Mother's Day...The Other Side


Before I get swallowed up by preparations for our Mother’s Day celebration, I thought I should share my thoughts on motherhood. Well actually, this post is more about the lack thereof. Although over the past few years I’ve grown a fondness (if not obsession) for this beautiful ministry, I’ve also grown a sensitivity to those who’ve lost children, those who’ve lost mothers and more so those who struggle with infertility. I understand that the celebration of this day can be especially difficulty for them as it emphasizes their painful reality. Together with the prayers I offer for them, this year I want to share the hope there is for them. God in his wisdom, has littered His Word with characters who’ve been through the same.

There’s a handful of women who lost their children in the Bible. The first, is the very first woman that lived. Eve lost her lastborn son Abel to the jealousy of her firstborn, Cain. In the process, she also lost Cain, not to death, but to the consequences of his actions. There is no detail of the emotional pain she endured from her loss, but from what she says when her son Seth is born, one can tell that Abel’s death left a void in her (see Genesis 4:25). I don’t agree with her understanding that Seth was Abel’s replacement, because each child is unique with his own gifts and purpose, but I totally understand her pain and the comfort she feels from having been given another son.

The woman who tugs at my heart the most in this group, is a woman named Rizpah. Her story is told in 2 Samuel 21. She was Saul’s concubine and had two sons by him. These sons were killed by the Gibeonites on a hill after their father was also slain. They were left there to be scavenged by animals in a season where there would be no rain.
“Rizpah, daughter of Aiah took sackcloth and spread it out for herself on a rock. From the beginning of the harvest till the rain poured down from the heavens on the bodies, she did not let the birds of the air touch them by day or the wild animals by night.” verse 10
I understand her actions as her refusal to let the memory of her children fade. She stayed there with her sons bodies an entire season until David sent for them for their burial. She risked her life in the process, what is a grieving mother in the face of wild animals in the dark? But God pins down these details so we could see how he understood her pain and what mattered to her. We don’t hear of God blessing her with another child, but we see God providing her with her heart’s desire which would bring comfort and closure to her, allowing her to heal.

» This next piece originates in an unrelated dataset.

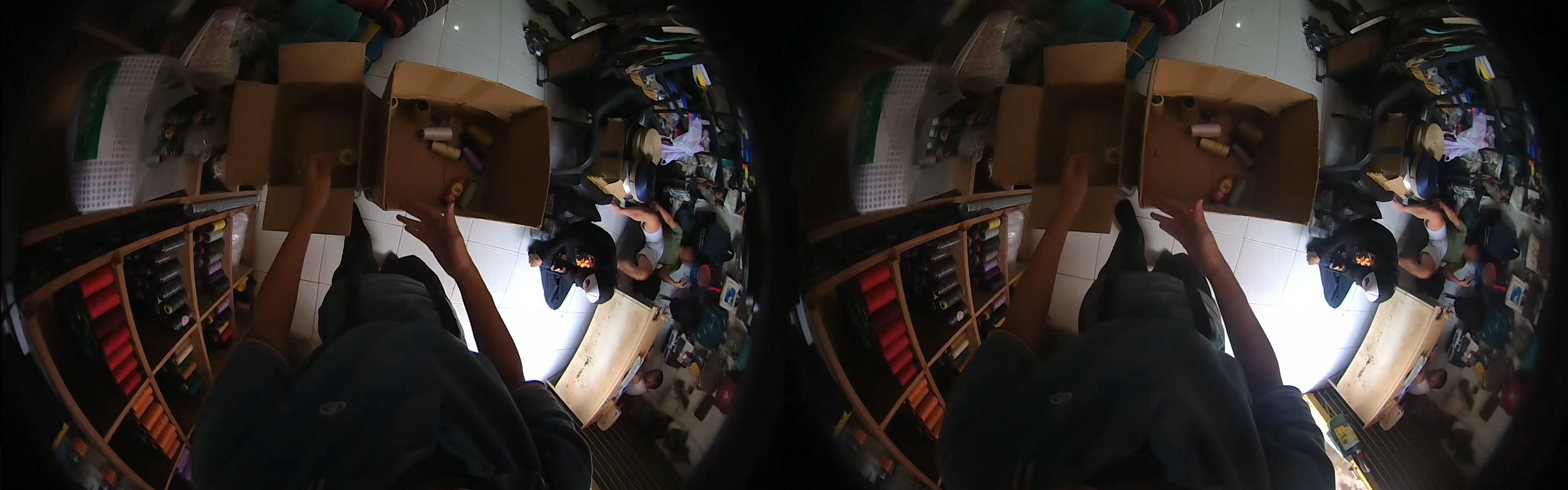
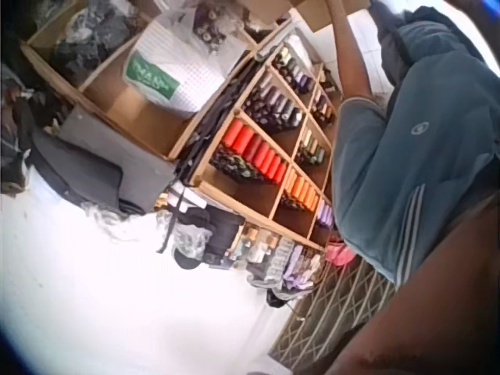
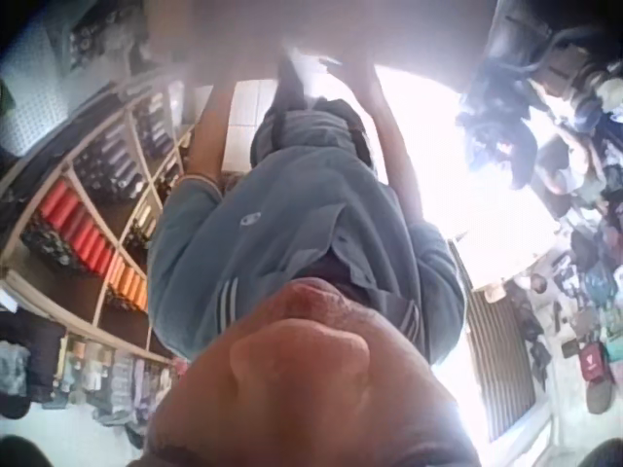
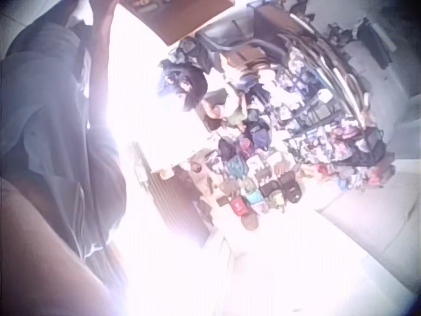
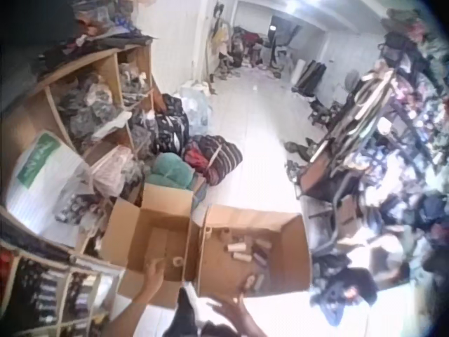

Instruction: The person takes thread spools out of cardboard boxes and places them onto shelves, organizing them by color.

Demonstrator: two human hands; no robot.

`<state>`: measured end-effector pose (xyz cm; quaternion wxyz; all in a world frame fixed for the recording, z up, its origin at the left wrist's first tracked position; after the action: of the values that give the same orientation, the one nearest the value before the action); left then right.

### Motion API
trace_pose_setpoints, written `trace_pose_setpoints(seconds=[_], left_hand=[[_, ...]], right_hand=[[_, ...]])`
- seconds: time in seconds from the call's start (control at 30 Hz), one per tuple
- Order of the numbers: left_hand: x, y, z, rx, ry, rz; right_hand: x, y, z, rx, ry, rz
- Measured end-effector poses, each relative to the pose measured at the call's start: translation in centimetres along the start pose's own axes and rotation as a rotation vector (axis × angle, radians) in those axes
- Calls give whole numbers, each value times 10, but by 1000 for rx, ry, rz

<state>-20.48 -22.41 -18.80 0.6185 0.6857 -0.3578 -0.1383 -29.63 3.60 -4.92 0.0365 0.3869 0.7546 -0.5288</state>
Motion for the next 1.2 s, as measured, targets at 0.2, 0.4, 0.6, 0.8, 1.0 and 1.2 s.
trace_pose_setpoints(seconds=[0.2,0.4,0.6,0.8,1.0,1.2], left_hand=[[-42,-74,49,-261,-279,634],[-55,-178,72,-73,-559,515],[-83,-148,53,432,-381,46],[-83,-126,47,653,-208,-216],[-85,-129,42,745,-124,-331],[-84,-134,39,708,-190,-160]], right_hand=[[48,-17,62,-32,141,52],[135,19,149,-2,171,-505],[166,30,246,157,126,-1639],[180,33,325,537,384,-1920],[184,46,336,535,300,-1905],[197,56,362,745,103,-2133]])
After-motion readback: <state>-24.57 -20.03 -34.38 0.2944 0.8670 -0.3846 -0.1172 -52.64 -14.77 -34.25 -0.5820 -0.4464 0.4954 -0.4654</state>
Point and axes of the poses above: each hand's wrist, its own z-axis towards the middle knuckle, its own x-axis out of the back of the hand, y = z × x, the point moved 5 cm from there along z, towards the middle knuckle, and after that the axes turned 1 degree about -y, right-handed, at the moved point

God understands the pain of losing a child, regardless of how and at what age they were when it happened. Above understanding, God, as the God of all comfort, has comfort for all those who’ve lost. What’s important is not to refuse God’s comfort.
…A voice is heard in Ramah, morning and great weeping, Rachel weeping for her children and refusing to be comforted, because her children are no more. This is what the Lord says: ‘Restrain your voice from weeping and your eyes from tears, for your work will be rewarded,’ declares the Lord. ‘They will return from the land of the enemy. So there is hope for your future,’ declares the Lord. ‘Your children will return to their own land.” Jeremiah 31:15-17
I made that statement bold, because that, my dear sister, is what God says, there is hope for your future, simply on the basis of what God still is to do with your life. The children Rachel cried for weren’t only taken to exile, some died. Nothing could be done for those who’d died, but God had plans with those who remained. Yes, you have lost, but don’t allow your pain to blind you of what remains and what God can do with it.

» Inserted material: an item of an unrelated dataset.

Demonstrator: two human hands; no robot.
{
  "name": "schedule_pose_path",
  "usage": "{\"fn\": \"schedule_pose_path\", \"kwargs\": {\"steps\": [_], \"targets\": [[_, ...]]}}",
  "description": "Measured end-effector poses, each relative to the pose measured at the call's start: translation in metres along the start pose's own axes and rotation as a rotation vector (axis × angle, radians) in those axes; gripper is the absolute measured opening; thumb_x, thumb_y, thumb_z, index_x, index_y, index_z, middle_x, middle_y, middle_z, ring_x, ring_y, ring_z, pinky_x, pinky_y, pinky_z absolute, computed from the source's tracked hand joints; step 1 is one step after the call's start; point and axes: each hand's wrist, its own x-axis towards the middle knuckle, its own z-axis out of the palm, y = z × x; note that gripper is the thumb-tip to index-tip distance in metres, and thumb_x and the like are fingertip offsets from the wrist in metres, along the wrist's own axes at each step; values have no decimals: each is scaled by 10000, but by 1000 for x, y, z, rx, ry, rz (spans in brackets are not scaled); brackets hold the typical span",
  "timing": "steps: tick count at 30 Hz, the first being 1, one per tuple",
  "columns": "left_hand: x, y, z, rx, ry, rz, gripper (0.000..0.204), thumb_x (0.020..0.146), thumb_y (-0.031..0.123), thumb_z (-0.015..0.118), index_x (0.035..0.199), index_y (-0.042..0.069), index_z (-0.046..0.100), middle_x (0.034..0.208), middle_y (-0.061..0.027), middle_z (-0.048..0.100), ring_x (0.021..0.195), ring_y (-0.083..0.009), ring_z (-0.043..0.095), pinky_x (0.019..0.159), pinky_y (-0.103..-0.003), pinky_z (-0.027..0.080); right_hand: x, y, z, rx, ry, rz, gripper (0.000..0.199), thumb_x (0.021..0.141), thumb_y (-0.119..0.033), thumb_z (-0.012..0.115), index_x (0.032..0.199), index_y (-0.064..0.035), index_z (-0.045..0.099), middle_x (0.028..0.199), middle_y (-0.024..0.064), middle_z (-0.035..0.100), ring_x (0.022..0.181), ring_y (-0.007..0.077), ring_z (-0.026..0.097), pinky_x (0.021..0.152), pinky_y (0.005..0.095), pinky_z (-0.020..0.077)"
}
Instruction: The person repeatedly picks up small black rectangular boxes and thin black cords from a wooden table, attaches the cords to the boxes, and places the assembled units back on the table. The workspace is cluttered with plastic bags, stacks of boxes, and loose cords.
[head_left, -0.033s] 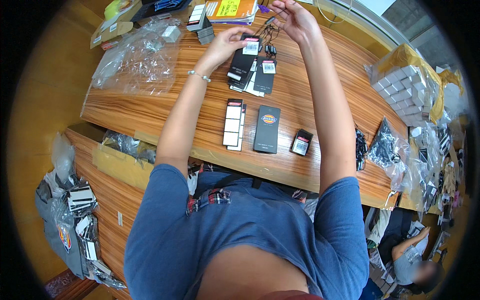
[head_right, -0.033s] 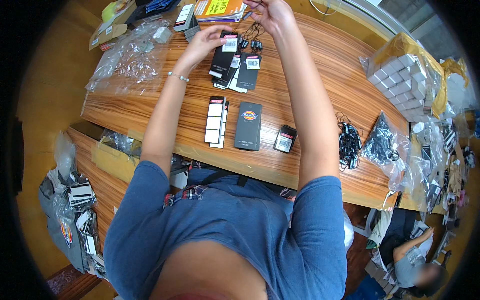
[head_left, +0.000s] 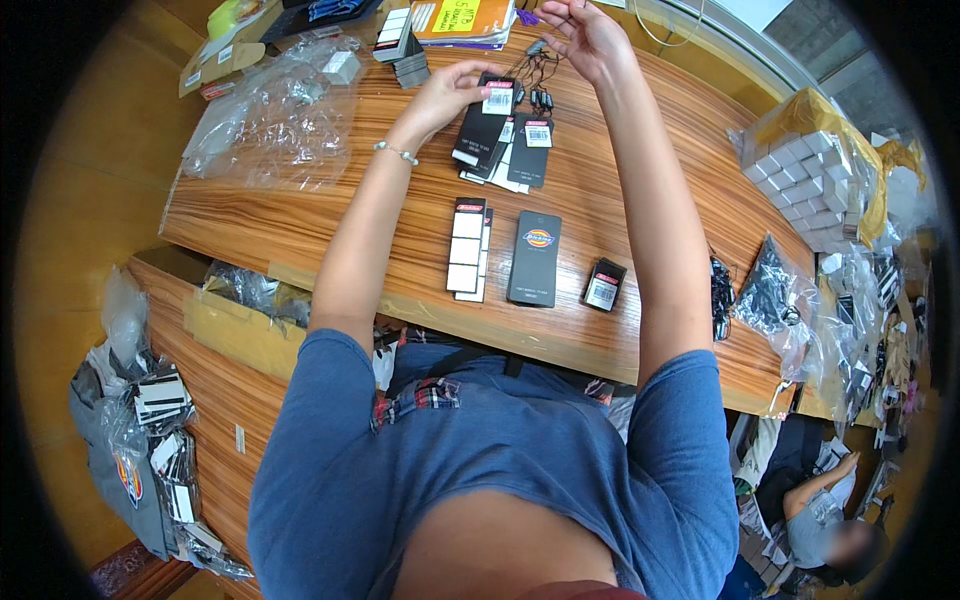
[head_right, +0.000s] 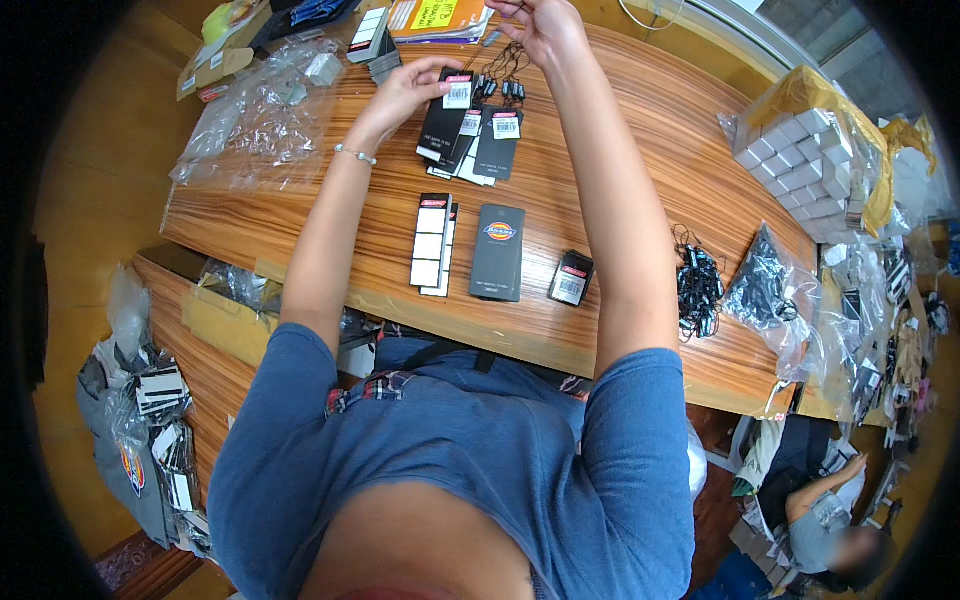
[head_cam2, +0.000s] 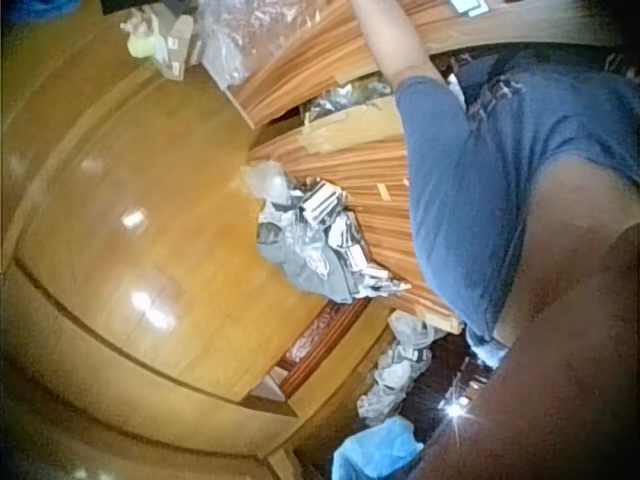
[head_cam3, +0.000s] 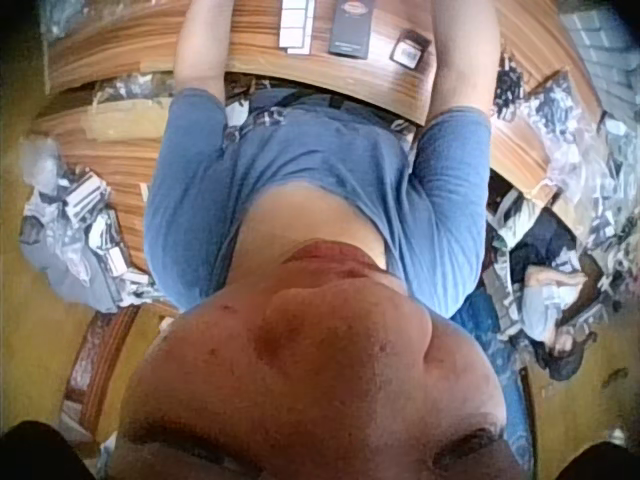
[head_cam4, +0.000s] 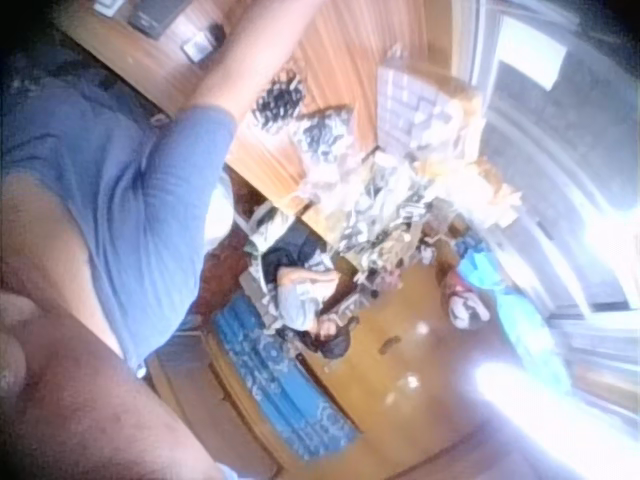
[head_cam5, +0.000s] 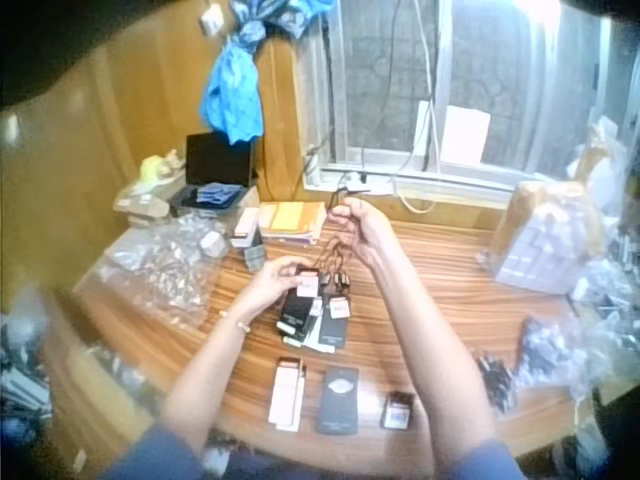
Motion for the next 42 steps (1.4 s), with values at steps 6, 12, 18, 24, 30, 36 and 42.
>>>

As part of the cycle of life, many Biblical characters lost their mothers. Isaac is one such character. We don’t hear of his mourning when his mother dies in Genesis 23 where his father is seen weeping over his dead wife. Isaac was about thirty seven when his mom died.
Isaac brought her into the tent of his mother Sarah, and he married Rebekah. So she became his wife, and he loved her; and Isaac was comforted after his mother’s death.” Genesis 24:67
We see how much a loss it was for Isaac in the way he held on tightly to his mother’s possessions and by the fact that he wasn’t comforted from his mother’s death which occurred a few years before this verse. In his case, we see how God comforted him through a relationship, loving and being loved brought him healing. Again, people are irreplaceable and nothing can ever take their place once we lose them. Rebekah could never be Sarah, and I believe Isaac understood that in the way he loved her, and he found that embracing what God had given him now helped him heal from what he lost then.

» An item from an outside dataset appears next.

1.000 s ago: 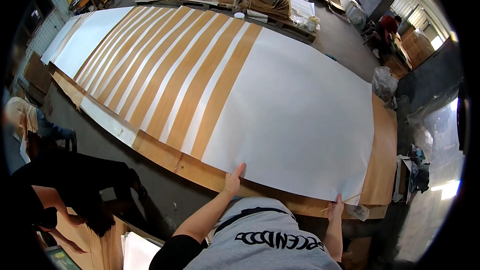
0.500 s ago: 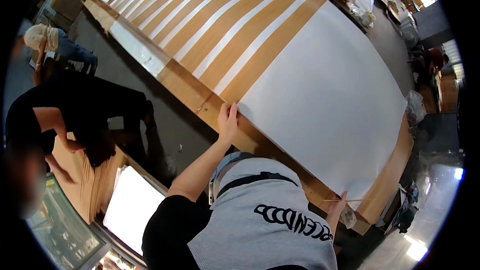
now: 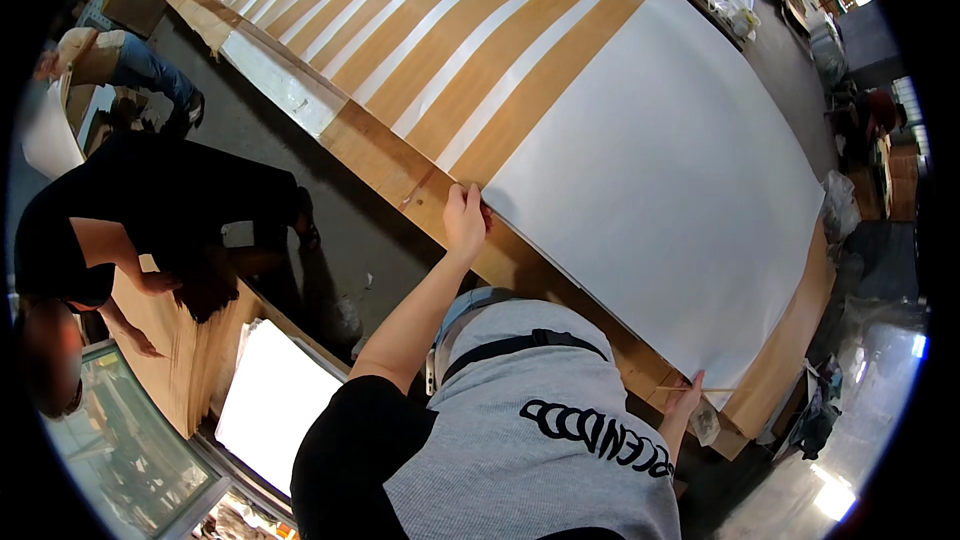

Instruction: The person repeatedly picks up large white sheets and brown kraft paper, places them on a wooden workbench, and smooths them with a thin stick. The person handles the sheets one at a time, aligning them on the bench and occasionally adjusting their position.

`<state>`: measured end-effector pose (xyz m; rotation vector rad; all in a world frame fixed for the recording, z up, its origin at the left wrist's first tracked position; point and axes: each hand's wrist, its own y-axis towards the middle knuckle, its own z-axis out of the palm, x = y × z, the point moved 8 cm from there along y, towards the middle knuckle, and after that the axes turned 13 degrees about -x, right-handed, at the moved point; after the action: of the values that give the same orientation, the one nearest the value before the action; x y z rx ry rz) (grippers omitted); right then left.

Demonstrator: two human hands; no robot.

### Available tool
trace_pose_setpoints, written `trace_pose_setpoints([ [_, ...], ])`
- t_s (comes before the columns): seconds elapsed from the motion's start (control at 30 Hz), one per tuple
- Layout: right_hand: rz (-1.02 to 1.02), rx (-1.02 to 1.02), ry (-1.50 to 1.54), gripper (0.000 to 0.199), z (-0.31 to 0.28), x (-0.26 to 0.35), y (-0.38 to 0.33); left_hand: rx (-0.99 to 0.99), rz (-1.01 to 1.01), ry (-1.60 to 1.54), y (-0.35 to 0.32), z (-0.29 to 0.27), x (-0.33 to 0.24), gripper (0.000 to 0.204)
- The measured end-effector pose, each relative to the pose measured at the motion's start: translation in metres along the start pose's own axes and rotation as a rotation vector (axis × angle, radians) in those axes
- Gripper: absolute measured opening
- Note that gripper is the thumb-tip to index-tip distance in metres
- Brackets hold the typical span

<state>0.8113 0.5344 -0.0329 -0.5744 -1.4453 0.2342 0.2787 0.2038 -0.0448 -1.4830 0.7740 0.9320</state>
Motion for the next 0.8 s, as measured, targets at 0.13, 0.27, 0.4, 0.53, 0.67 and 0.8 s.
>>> trace_pose_setpoints([
  [0.13,-0.018,-0.001,-0.001,0.039,-0.002,-0.001,0.001,-0.010,0.013,0.029,0.001,-0.003,0.000,0.021],
  [0.27,-0.036,-0.003,0.004,0.042,-0.007,-0.002,0.007,-0.016,-0.022,0.081,0.000,-0.002,-0.001,0.022],
  [0.4,-0.064,-0.037,-0.015,0.045,-0.002,0.000,-0.002,-0.002,0.018,0.125,0.004,0.000,-0.002,0.023],
  [0.53,-0.046,-0.004,0.050,0.045,-0.006,-0.004,0.007,0.024,0.013,0.139,0.010,0.002,0.007,0.024],
  [0.67,0.031,-0.130,0.019,0.042,-0.009,-0.006,0.001,-0.122,0.727,0.519,-0.037,0.006,-0.060,0.025],
  [0.8,0.019,-0.094,0.074,0.039,-0.013,-0.009,0.008,0.262,1.273,0.567,-0.129,0.059,-0.095,0.022],
])
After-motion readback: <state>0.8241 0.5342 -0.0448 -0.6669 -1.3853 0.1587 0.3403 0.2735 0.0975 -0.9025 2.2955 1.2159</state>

Sarah, Rebekah and Rachel all struggled with infertility. Not only was it hard to deal with on an emotional level, but they had also married into a family with a promise of numerous offspring. Double pressure and expectation. God does not hide their struggle. Sarah gave up hope waiting and organized a surrogate. To her dismay, it didn’t turn out the way she planned. She was so hopeless that when God showed up promising her a child in a year’s time, she laughed in disbelief.  Rebekah was lucky to have a prayerful husband who prayed for her when they were almost twenty years in their marriage with no children. Rachel had the pressure of her rival sister Leah who kept them coming like it didn’t hurt at all. Once, she got so frustrated she lashed out to her husband: “Give me children or I’ll die!” (see Genesis 30:1) She was so taken up by the pain of infertility, she was suicidal. Hannah is another character who was deep in depression because of it. She would cry so much and be engulfed in misery so much so she would neglect the husband who loved her so much. Through them we see how focus and emphasis on what we don’t have can injure what we do have. Both these last two women had husbands who were mad in love with them, but they were too taken up by despair to realize it. It’s no secret the ravaging effects infertility has on marriages, but it doesn’t have to.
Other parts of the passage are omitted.